* **TASK**: Once you find the line containing "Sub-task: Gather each" in the data below, copy it and each following line exactly, up to and including the line containing "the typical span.", and nothing else.
______
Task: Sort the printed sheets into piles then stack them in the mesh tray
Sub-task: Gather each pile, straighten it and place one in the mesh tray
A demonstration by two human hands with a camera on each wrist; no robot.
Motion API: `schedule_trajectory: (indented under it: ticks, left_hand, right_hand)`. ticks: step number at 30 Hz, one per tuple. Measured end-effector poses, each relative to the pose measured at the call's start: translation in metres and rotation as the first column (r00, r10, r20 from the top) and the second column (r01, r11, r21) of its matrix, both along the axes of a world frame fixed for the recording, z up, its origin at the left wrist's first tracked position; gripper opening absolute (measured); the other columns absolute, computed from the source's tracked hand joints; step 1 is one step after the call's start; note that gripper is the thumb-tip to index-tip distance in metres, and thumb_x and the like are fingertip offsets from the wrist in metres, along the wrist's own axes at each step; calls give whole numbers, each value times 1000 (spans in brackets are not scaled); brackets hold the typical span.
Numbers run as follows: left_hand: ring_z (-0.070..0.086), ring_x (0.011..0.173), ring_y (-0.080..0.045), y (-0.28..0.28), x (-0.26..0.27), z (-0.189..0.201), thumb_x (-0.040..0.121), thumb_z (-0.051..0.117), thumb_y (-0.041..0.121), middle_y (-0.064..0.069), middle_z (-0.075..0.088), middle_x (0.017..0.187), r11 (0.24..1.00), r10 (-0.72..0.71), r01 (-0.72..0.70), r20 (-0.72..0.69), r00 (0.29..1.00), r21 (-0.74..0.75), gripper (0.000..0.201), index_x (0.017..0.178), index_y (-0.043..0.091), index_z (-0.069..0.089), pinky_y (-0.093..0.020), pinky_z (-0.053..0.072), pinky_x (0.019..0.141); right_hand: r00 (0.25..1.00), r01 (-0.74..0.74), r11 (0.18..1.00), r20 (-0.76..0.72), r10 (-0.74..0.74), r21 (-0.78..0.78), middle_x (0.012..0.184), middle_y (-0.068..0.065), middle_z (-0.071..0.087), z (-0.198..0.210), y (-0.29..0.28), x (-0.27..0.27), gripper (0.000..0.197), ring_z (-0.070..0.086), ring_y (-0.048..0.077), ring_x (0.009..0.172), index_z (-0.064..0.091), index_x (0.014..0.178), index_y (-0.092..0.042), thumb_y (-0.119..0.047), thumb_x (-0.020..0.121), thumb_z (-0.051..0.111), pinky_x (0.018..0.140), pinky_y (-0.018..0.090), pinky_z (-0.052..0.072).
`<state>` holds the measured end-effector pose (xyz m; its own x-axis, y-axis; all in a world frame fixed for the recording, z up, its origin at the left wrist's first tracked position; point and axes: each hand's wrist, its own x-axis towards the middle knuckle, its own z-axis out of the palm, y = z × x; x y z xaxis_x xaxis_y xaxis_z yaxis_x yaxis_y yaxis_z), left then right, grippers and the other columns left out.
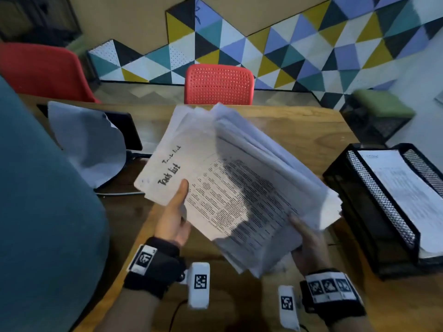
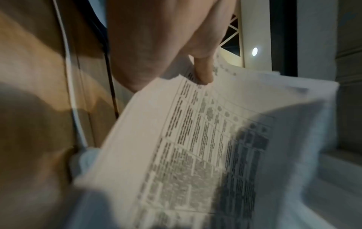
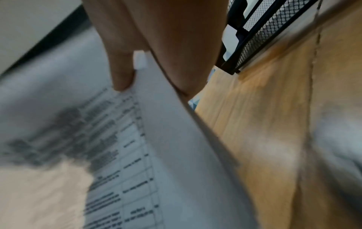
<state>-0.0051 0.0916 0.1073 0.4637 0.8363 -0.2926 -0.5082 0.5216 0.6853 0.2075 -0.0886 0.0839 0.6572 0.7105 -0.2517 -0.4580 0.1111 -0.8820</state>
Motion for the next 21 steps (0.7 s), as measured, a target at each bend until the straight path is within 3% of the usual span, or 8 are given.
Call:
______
* **RESULT FOR THIS TASK**:
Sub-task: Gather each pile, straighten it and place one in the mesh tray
A demonstration by two human hands with a camera on each wrist; no robot.
Motion API: `schedule_trajectory: (indented under it: ticks, left_hand, right_hand)`. ticks: step number at 30 Hz, one per tuple. Measured end-effector poses, each relative to the pose measured at the call's start: translation in metres and rotation as the first column (r00, r10, r20 from the top) and the second column (r01, r11, r21) of its matrix, both along the axes of a world frame fixed for the recording, z up, its origin at the left wrist's first tracked position; gripper opening absolute (measured); the other columns absolute, computed from the source's tracked hand joints; step 1 is one step after the call's start; note that gripper is the thumb-tip to index-tip distance in metres, and thumb_x and the like are fingertip offsets from the wrist in metres, along the wrist's own axes at each step; calls give whole numbers, each value times 1000 (spans in brackets are not scaled); brackets hold the typical span.

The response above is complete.